Dataset entries section start

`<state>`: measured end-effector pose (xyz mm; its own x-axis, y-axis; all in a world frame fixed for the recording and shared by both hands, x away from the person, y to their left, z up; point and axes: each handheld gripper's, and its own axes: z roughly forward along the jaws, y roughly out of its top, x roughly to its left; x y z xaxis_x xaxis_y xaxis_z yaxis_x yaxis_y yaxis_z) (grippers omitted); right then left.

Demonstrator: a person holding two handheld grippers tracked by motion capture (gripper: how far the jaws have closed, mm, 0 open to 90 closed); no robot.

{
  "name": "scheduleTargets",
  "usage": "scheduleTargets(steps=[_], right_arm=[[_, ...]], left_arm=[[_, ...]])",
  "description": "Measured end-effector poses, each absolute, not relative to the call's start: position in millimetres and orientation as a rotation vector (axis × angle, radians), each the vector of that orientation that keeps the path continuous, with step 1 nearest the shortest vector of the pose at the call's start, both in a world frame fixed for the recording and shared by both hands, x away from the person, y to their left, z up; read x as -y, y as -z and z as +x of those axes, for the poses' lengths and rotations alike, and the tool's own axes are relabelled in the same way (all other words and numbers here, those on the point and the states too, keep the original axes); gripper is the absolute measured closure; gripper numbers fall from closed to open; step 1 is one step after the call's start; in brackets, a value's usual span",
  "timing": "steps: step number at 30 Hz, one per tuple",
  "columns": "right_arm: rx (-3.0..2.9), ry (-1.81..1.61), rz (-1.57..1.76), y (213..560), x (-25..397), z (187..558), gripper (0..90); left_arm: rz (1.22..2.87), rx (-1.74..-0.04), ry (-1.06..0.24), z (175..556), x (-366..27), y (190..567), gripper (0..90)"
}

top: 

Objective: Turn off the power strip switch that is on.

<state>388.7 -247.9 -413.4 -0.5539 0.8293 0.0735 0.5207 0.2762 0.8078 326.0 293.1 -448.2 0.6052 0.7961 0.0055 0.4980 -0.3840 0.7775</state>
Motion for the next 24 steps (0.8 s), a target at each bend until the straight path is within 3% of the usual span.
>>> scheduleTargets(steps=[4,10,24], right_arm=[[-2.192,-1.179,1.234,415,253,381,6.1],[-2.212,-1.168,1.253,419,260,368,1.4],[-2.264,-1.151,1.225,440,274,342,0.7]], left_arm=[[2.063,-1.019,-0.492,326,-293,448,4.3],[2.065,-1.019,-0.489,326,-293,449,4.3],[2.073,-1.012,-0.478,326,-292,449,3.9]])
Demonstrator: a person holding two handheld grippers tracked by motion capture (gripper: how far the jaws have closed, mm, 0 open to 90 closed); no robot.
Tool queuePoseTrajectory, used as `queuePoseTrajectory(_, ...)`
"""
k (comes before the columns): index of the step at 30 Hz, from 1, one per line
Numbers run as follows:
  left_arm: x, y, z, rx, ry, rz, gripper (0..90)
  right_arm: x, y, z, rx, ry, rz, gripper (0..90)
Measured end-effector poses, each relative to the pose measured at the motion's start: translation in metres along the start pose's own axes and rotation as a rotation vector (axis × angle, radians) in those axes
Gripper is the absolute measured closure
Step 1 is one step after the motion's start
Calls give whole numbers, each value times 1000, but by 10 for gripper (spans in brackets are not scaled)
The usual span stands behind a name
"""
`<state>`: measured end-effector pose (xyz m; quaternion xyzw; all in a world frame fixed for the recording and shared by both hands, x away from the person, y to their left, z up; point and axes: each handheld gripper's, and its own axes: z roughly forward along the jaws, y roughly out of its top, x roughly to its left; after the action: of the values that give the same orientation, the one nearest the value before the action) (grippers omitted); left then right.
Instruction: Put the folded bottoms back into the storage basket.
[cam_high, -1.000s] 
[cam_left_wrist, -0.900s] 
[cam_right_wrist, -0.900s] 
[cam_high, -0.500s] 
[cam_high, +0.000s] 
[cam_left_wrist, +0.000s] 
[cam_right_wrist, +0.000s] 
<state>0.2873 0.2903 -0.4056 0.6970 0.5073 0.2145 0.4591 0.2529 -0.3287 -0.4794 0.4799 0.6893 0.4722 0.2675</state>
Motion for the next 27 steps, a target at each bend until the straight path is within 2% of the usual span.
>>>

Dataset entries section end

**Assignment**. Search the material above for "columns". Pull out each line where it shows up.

**Expected answer**.
  "columns": "right_arm: rx (-3.0..2.9), ry (-1.81..1.61), rz (-1.57..1.76), y (213..560), x (-25..397), z (187..558), gripper (0..90); left_arm: rz (1.22..2.87), rx (-1.74..-0.04), ry (-1.06..0.24), z (175..556), x (-366..27), y (190..567), gripper (0..90)"
k (comes before the columns): index of the step at 30 Hz, from 1, one per line

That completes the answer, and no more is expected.